Num emocionante e inesperado retorno à vida pública, o escritor Salman Rushdie fez sua primeira aparição desde o ataque a faca que quase tirou sua vida no ano passado.
Na noite desta quinta-feira (18), o romancista recebeu pessoalmente um prêmio honorário da organização americana sem fins lucrativos PEN America, que defende a liberdade de expressão e da qual ele já foi presidente.
A presença dele no baile de gala, realizado em um museu em Nova York, não havia sido anunciada previamente, surpreendendo os cerca de 700 convidados com um discurso emocionado.
“O terrorismo não deve nos aterrorizar. A violência não deve nos deter. A luta continua”, declarou Rushdie em francês, espanhol e inglês, segundo um comunicado da PEN America.
O escritor de 75 anos disse ainda que “é bom estar de volta”. “Ao contrário de não estar de volta, o que também foi uma possibilidade. Estou feliz que os dados rolaram dessa maneira”, afirmou.
Rushdie, que mora em Nova York há 20 anos, perdeu a visão de um dos olhos após ser esfaqueado enquanto se preparava para dar uma palestra na região oeste do estado de Nova York, em 12 de agosto de 2022.
Ao receber o prêmio nesta quinta, ele agradeceu aos seguranças e membros da plateia que intervieram e enfrentaram o agressor no momento do atentado.
“Aceito este prêmio em nome de todos aqueles que vieram ao meu resgate”, disse. “Se não fosse por essas pessoas, eu certamente não estaria aqui hoje. Eu fui o alvo naquele dia, mas eles foram os heróis. A coragem naquele dia foi toda deles.
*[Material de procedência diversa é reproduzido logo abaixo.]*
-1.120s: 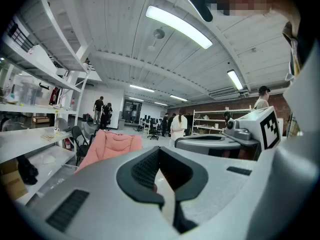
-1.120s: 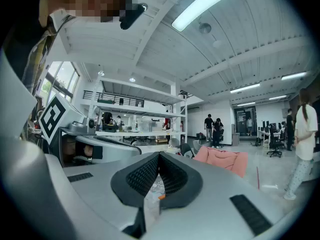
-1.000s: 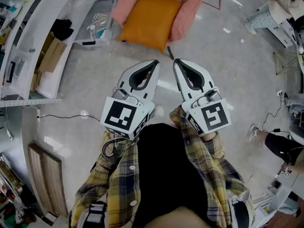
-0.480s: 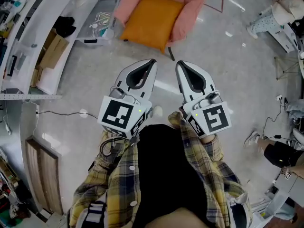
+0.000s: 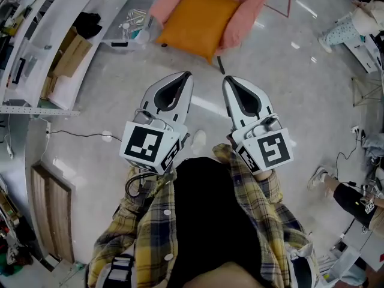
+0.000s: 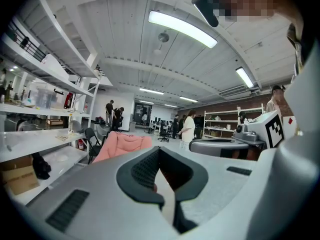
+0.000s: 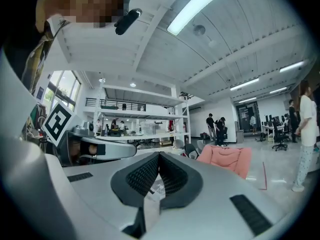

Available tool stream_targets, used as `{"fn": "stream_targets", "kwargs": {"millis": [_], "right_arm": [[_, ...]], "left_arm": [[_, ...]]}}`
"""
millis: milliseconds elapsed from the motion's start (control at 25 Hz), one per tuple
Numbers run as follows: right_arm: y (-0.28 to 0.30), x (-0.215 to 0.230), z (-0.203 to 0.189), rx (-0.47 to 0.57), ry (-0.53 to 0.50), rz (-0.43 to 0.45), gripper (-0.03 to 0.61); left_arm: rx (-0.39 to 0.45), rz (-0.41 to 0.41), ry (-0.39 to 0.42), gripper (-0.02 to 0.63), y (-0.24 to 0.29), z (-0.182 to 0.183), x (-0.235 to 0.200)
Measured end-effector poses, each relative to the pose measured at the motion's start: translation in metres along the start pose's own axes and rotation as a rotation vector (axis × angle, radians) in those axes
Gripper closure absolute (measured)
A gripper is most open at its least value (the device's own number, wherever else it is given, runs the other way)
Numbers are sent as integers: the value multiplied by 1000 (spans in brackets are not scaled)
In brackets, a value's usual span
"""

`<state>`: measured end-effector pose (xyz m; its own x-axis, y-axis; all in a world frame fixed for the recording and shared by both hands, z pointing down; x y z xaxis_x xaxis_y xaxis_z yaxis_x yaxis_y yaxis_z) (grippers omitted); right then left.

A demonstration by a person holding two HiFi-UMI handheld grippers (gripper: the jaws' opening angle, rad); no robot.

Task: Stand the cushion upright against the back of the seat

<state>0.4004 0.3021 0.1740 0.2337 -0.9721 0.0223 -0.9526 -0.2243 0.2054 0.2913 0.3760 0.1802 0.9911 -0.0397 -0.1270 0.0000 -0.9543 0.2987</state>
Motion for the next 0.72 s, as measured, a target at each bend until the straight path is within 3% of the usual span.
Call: {"fn": "stream_targets", "kwargs": {"millis": [360,720], "right_arm": [[55,-12,7,-21,-2,21,560],[149,-28,33,-7,16,-25,560]], "left_arm": [[3,20,-23,611,0,3,-59],[1,-12,4,611,6,28,-159]]}}
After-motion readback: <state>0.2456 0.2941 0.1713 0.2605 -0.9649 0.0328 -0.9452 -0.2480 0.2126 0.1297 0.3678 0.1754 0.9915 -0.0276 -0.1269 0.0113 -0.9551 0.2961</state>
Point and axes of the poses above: the fingertips, and each gripper's own axes: y forward along the fingers, x to its right, z out of its top, the point moved 5 cm from there along -y, backward along the fingers, and after that the axes turned 9 degrees about -x, right-handed, at the moved point
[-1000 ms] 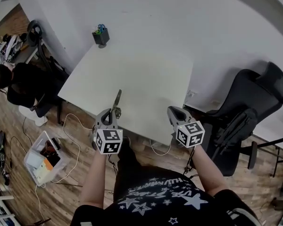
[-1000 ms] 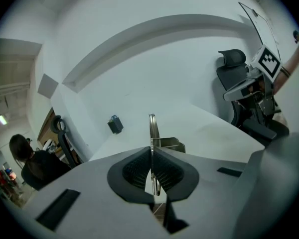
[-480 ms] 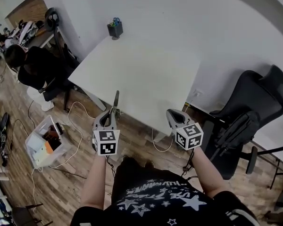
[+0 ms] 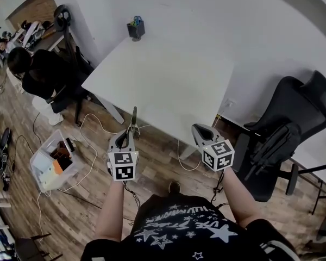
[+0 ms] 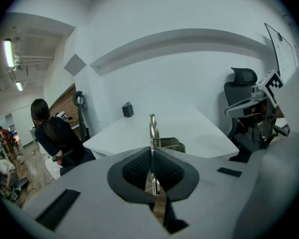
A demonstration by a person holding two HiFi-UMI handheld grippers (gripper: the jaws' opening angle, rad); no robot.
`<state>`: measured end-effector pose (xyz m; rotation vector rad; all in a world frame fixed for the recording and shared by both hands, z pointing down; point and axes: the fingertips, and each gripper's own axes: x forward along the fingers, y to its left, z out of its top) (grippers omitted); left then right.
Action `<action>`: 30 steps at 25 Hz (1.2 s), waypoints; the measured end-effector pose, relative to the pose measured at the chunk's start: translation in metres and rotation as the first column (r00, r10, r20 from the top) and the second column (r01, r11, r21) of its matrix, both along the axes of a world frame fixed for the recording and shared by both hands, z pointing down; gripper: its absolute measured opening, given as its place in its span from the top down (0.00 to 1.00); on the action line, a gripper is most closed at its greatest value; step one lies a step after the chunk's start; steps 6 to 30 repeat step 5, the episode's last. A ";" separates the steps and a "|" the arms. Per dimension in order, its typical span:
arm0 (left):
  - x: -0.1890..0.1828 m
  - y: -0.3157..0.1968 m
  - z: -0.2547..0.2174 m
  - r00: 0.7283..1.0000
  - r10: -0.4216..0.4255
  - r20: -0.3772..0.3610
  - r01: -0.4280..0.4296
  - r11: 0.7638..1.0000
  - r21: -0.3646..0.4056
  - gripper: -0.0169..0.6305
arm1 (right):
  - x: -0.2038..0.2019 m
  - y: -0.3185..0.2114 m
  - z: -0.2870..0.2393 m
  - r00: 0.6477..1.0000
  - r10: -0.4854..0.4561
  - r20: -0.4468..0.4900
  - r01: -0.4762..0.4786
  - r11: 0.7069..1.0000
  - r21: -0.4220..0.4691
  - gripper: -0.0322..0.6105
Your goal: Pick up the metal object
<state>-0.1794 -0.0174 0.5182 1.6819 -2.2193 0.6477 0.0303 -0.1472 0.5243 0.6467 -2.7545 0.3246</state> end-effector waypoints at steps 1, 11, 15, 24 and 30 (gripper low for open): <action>-0.001 0.007 0.001 1.000 0.001 -0.006 -0.001 1.000 0.000 0.94 | -0.001 0.006 0.000 1.000 0.005 -0.002 -0.005 1.000 0.000 0.87; -0.005 0.034 0.004 1.000 0.012 -0.021 -0.012 1.000 -0.002 0.94 | -0.005 0.031 0.000 1.000 0.021 -0.007 -0.021 1.000 0.000 0.87; -0.005 0.034 0.004 1.000 0.012 -0.021 -0.012 1.000 -0.002 0.94 | -0.005 0.031 0.000 1.000 0.021 -0.007 -0.021 1.000 0.000 0.87; -0.005 0.034 0.004 1.000 0.012 -0.021 -0.012 1.000 -0.002 0.94 | -0.005 0.031 0.000 1.000 0.021 -0.007 -0.021 1.000 0.000 0.87; -0.005 0.034 0.004 1.000 0.012 -0.021 -0.012 1.000 -0.002 0.94 | -0.005 0.031 0.000 1.000 0.021 -0.007 -0.021 1.000 0.000 0.87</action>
Devo minha vida a eles.”
Acusado de blasfêmia
Ataques contra Rushdie já eram temidos desde os anos 1980. O escritor recebe ameaças há décadas, e existe inclusive uma recompensa oferecida por organizações iranianas de mais de 3 milhões de dólares (R$ 15 milhões) a qualquer pessoa que o mate.
Seu romance Os versos satânicos, de 1988, foi considerado uma blasfêmia por algumas autoridades muçulmanas, que interpretaram um dos personagens como um insulto ao profeta Maomé, entre outras críticas. Protestos muitas vezes violentos irromperam contra Rushdie, que nasceu na Índia em uma família muçulmana. Um desses protestos acabou com 12 mortos em Mumbai, sua cidade natal.
O livro foi proibido no Irã, onde o então aiatolá Ruhollah Khomeini emitiu em 1989 uma fatwa e editou um decreto pedindo a morte de Rushdie – Khomeini morreu naquele mesmo ano. O atual ditador do Irã, aiatolá Ali Khamenei, nunca emitiu uma fatwa própria, mas em 2018 usou as redes sociais para afirmar que o decreto do seu antecessor contra Rushdie continuava em vigor.
As ameaças de morte levaram Rushdie a se esconder sob um programa de proteção do governo britânico, que envolvia segurança armada 24 horas por dia. Rushdie reapareceu depois de nove anos de reclusão e cautelosamente retomou as aparições públicas, mantendo suas críticas abertas ao extremismo religioso e se tornando um ícone da liberdade de expressão.
O escritor obteve cidadania americana em 2016. Ele venceu em 1981 o Booker, principal prêmio da literatura em língua inglesa, pelo livro Os filhos da meia-noite.
Dias após o ataque a faca no ano passado, o governo do Irã negou “categoricamente” estar envolvido diretamente na tentativa de assassinato, mas justificou o atentado, atribuindo a culpa do crime à própria vítima. Antes de o governo iraniano divulgar comentários sobre o ataque, vários jornais do país – que vive há décadas sob o regime totalitário religioso – celebraram abertamente o atentado contra Rushdie. Algumas publicações compararam Rushdie a “Satã” e apontaram que “a mão do agressor merecia ser beijada”.
O ataque
Em 12 de agosto de 2022, Rushdie se preparava para dar uma palestra em uma conferência literária na pequena cidade de Chautauqua, no interior de Nova York, quando um homem armado com uma faca invadiu o palco e o apunhalou cerca de dez vezes.
O agressor foi contido por espectadores e seguranças do local e, logo depois, foi detido pela polícia. Hadi M., um jovem de 24 anos de Nova Jersey com ascendência libanesa, se declarou inocente das acusações de agressão e aguarda julgamento na cadeia.
Em fevereiro, próximo ao lançamento de seu último romance, Victory city, Rushdie disse em sua primeira entrevista desde o ataque que teve muita dificuldade para escrever e estava sofrendo de estresse pós-traumático.